FIG. 19A is a schematic diagram showing a state where an MR head having a long reproducing magnetic gap receives a magnetic field from a medium,
(B) is a schematic diagram showing a state in which an MR head having a short reproducing magnetic gap receives a magnetic field from a medium.

[Explanation of symbols]

 DESCRIPTION OF SYMBOLS 1 ... ABS surface 2 ... Slider 3a ... Front electrode 3b ... Rear electrode 4 ... MR element 5 ... Bias conductor 7 ... 1st thin film magnetic core 8 ... Second thin film magnetic core 9 ... Third thin film magnetic core 10 ... Magnetically coupled portion 11 ... Head winding

Claims (1)

[Claims] 1. A magnetoresistive effect element arranged such that one edge thereof faces a contact surface with a magnetic recording medium and a longitudinal direction thereof is perpendicular to the contact surface, and the magnetic recording medium. Facing the contact surface of the magnetoresistive effect element, a tip electrode laminated on the tip side of the magnetoresistive effect element, a rear end electrode laminated on the rear end side of the magnetoresistive effect element, and an insulating layer on the magnetoresistive effect element. A bias conductor for applying a bias magnetic field to the magnetoresistive effect element via the magnetoresistive effect element, and a pair of thin film magnetic cores sandwiching the magnetoresistive effect element and the bias conductor, in which the front electrode and the rear end electrode are laminated, are provided.
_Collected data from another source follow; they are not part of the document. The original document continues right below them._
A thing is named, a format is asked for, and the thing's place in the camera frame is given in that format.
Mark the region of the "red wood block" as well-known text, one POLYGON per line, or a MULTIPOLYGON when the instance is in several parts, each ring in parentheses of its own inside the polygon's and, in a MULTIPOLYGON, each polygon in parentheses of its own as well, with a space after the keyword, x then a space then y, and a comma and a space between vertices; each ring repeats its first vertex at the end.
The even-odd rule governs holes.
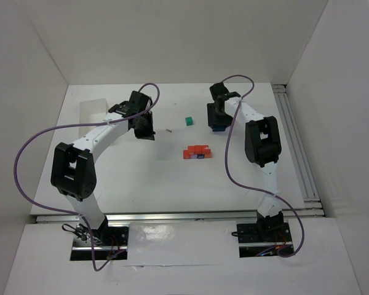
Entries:
POLYGON ((209 145, 203 145, 203 146, 202 146, 202 153, 203 153, 204 155, 207 155, 207 154, 210 154, 210 153, 211 153, 211 150, 210 150, 210 148, 209 148, 209 145))
POLYGON ((183 158, 184 159, 190 159, 191 158, 191 155, 187 150, 183 151, 183 158))

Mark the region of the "white plastic bin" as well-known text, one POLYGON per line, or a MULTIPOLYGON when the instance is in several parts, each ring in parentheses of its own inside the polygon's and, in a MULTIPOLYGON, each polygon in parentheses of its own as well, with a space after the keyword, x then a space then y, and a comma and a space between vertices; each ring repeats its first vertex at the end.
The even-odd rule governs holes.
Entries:
POLYGON ((101 122, 108 112, 108 104, 105 98, 83 101, 79 104, 79 123, 90 124, 101 122))

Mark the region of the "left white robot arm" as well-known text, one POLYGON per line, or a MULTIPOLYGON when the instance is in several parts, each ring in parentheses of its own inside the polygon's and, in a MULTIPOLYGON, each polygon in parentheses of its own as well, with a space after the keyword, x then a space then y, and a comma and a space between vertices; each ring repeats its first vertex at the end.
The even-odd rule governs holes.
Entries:
POLYGON ((103 125, 94 127, 70 144, 59 143, 54 150, 50 182, 72 204, 75 212, 85 217, 80 227, 93 232, 101 244, 108 244, 114 235, 108 219, 93 194, 97 185, 95 162, 101 154, 129 130, 135 137, 153 140, 153 101, 144 93, 133 91, 129 100, 112 106, 103 125))

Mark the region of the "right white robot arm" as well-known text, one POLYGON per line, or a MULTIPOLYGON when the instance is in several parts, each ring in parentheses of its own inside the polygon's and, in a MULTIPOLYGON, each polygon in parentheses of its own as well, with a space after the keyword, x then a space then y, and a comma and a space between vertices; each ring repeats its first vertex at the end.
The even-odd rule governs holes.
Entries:
POLYGON ((213 132, 223 132, 235 123, 245 130, 244 151, 263 177, 264 190, 256 211, 256 229, 248 232, 270 241, 284 225, 284 216, 277 192, 276 168, 282 145, 274 116, 265 116, 242 101, 237 92, 230 92, 219 82, 210 87, 213 103, 207 104, 208 126, 213 132))

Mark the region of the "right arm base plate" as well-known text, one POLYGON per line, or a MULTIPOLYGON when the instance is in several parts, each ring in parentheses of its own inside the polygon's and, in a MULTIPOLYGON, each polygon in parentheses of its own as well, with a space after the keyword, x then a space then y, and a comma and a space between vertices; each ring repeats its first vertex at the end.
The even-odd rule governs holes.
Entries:
POLYGON ((277 256, 277 252, 286 256, 294 252, 292 235, 287 222, 280 229, 266 234, 259 234, 255 223, 237 224, 236 231, 231 232, 231 235, 238 241, 240 258, 252 258, 257 255, 277 256))

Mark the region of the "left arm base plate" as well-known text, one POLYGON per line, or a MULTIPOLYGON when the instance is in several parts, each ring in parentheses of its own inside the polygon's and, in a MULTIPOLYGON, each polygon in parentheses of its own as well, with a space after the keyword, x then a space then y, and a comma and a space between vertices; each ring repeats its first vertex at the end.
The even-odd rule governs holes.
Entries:
MULTIPOLYGON (((61 229, 73 235, 70 261, 91 261, 92 248, 90 235, 86 229, 80 225, 72 226, 63 224, 61 229)), ((129 226, 113 226, 109 228, 109 233, 103 240, 94 237, 95 260, 127 260, 129 226)))

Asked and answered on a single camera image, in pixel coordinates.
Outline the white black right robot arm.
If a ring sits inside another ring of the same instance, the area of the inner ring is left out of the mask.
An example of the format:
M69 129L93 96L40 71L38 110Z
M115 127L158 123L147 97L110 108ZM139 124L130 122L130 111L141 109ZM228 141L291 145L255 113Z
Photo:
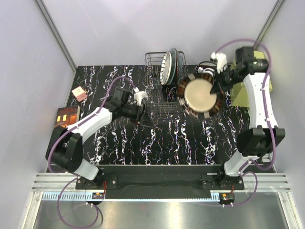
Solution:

The gap between the magnetoresistive effect element in the same direction as the direction of passing through and the thin film magnetic cores arranged above and below is 0.3 μm.
A magnetoresistive effect magnetic head having a width of m or less and a width of the magnetoresistive effect element in a direction perpendicular to a direction of passing over the medium being 4 μm or less.